### YOUR ASSIGNMENT
Instruction for the entries below: return the part that opens with the line containing "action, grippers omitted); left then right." and closes with the line containing "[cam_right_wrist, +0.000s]", exactly, and no pictures.

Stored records
-- Opening Marker --

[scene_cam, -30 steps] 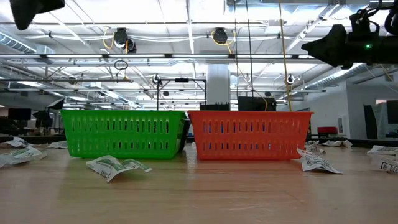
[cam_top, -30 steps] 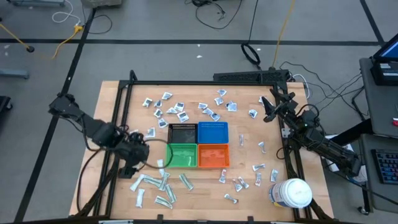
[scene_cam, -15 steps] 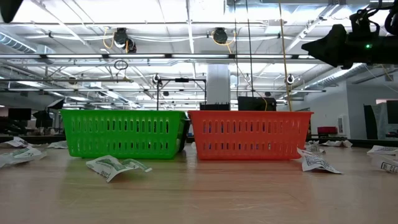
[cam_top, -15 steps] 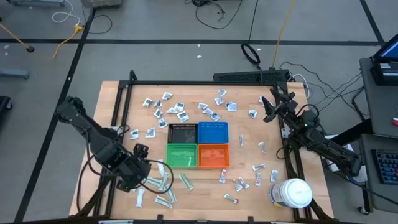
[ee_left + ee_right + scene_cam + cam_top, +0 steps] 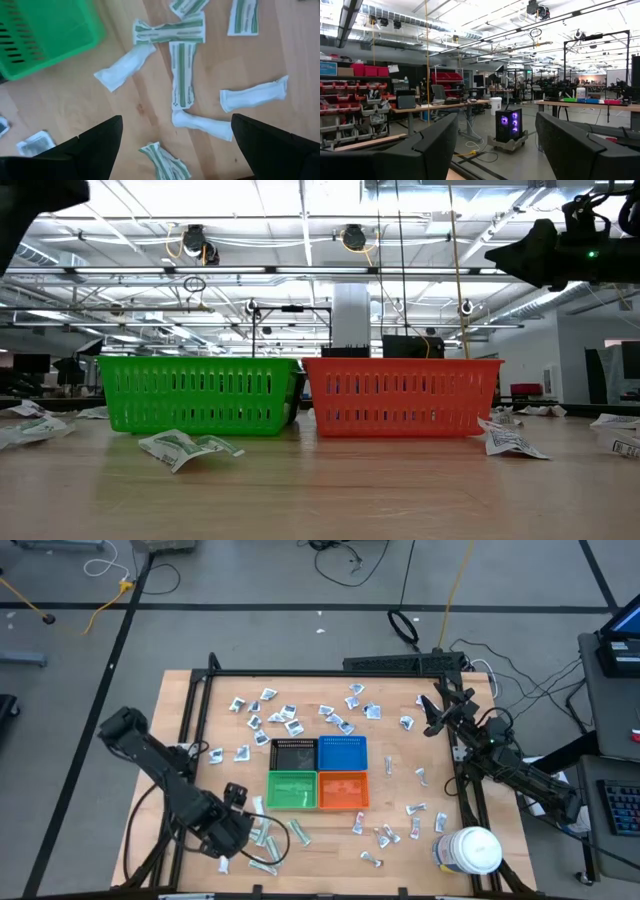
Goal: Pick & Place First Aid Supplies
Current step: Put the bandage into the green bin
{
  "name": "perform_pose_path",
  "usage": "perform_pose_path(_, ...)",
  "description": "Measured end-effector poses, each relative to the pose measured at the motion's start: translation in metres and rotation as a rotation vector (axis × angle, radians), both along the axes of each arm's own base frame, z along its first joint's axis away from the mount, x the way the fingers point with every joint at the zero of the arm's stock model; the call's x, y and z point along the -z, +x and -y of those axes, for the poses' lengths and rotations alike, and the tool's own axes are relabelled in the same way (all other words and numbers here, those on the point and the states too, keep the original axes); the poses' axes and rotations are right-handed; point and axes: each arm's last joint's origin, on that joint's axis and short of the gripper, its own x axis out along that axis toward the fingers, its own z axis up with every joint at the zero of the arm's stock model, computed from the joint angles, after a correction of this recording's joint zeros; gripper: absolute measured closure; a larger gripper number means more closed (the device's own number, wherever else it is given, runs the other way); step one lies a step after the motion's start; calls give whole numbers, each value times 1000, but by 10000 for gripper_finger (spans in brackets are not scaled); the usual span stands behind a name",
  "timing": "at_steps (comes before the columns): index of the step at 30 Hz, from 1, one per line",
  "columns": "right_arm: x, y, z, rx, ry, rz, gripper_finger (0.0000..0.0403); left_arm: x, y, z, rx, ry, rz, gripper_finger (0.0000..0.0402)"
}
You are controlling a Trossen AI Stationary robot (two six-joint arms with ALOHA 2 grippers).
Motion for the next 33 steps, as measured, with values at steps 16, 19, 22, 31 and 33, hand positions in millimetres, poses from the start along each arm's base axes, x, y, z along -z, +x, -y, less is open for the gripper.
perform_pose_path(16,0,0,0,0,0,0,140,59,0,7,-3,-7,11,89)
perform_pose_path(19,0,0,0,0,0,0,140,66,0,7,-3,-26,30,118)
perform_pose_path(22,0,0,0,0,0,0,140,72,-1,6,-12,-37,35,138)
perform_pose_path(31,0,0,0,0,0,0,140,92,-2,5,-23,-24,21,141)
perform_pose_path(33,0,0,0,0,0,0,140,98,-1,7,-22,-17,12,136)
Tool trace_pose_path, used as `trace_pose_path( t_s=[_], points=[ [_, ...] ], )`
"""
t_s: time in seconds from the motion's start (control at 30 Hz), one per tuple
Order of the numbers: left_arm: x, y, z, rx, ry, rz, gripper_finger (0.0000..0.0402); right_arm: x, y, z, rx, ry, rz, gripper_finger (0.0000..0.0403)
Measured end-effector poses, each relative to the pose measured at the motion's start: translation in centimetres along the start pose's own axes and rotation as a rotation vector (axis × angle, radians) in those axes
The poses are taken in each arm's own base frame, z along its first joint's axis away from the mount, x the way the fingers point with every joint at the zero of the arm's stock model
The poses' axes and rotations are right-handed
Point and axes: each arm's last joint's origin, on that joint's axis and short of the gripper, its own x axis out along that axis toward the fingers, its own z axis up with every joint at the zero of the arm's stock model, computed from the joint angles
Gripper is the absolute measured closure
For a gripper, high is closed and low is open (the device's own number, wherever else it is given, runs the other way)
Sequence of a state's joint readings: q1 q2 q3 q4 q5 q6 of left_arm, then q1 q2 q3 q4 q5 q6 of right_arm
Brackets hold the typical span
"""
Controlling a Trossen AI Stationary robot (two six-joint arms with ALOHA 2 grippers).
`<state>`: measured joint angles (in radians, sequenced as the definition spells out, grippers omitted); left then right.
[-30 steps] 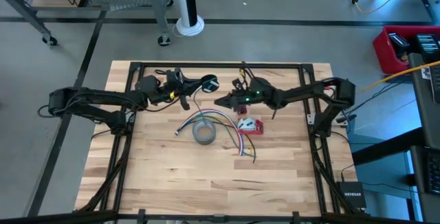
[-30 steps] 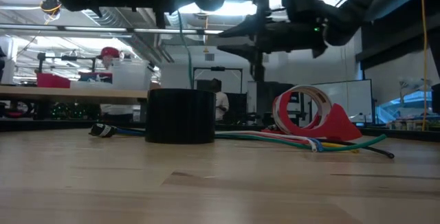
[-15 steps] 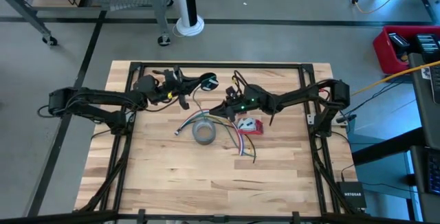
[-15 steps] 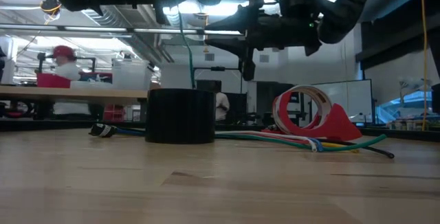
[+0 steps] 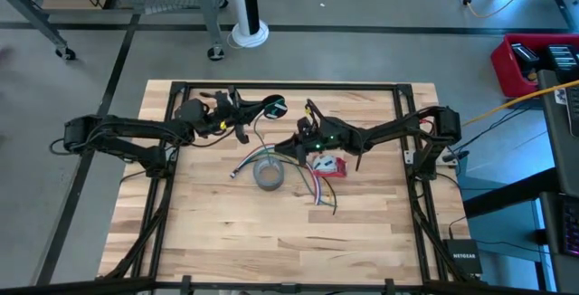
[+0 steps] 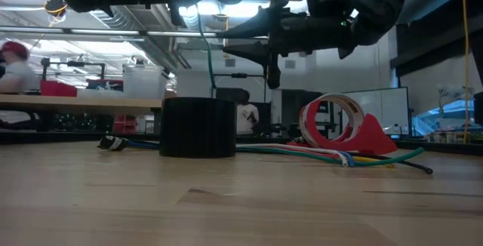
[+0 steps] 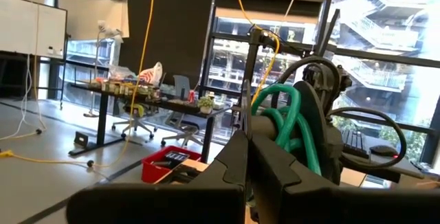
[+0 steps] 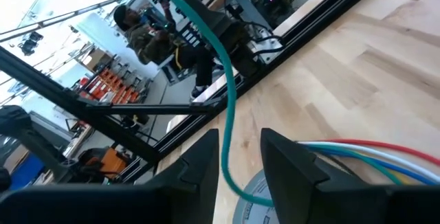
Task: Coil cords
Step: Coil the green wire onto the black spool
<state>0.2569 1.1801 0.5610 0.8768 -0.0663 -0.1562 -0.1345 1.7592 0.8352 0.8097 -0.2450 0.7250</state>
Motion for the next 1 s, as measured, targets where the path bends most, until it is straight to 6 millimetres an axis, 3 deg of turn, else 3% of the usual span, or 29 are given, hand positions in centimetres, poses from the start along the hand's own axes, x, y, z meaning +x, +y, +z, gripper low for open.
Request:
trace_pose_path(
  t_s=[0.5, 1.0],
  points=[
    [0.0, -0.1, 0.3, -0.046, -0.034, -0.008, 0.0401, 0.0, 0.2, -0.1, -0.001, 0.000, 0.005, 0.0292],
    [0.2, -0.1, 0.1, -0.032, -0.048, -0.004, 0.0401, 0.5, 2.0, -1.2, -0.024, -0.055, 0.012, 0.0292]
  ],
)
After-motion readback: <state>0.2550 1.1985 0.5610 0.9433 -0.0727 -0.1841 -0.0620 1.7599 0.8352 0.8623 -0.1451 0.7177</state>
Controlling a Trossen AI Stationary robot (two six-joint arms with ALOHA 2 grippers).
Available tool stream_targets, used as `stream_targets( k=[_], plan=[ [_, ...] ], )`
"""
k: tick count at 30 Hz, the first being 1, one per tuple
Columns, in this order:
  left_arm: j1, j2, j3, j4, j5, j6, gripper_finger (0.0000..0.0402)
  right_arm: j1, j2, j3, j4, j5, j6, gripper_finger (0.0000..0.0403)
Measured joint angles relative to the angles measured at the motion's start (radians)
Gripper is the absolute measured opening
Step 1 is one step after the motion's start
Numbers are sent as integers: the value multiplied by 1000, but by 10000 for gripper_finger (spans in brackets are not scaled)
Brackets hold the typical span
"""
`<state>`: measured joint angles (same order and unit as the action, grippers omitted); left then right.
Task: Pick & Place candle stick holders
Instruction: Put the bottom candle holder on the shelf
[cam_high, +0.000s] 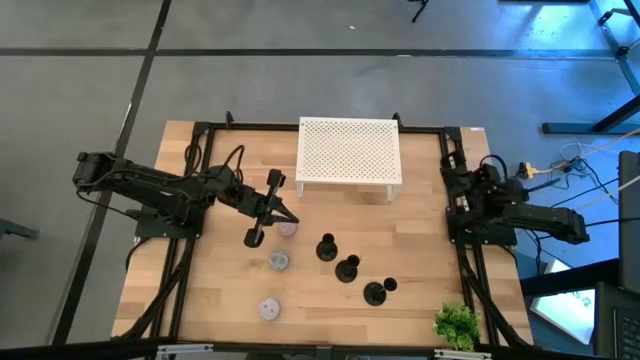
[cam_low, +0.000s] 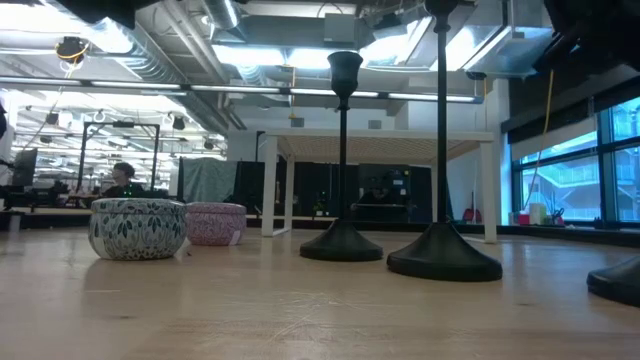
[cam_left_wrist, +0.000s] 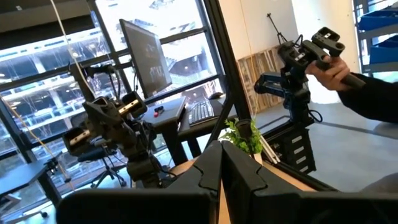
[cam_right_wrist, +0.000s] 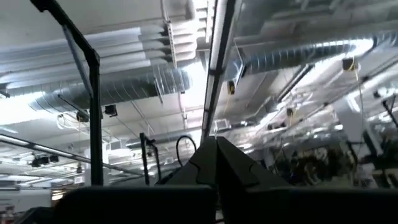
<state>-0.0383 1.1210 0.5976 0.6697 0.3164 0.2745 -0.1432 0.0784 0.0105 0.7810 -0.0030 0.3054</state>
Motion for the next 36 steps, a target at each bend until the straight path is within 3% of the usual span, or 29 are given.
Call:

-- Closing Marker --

### RESULT BELOW
`<state>`: measured joint angles (same order and unit as the action, grippers omitted); left then right.
Task: Pick & Place candle stick holders
Instruction: Put the bottom candle holder on the shelf
[cam_high, +0.000s] 
[cam_low, +0.000s] 
[cam_left_wrist, +0.000s] 
[cam_right_wrist, +0.000s] 

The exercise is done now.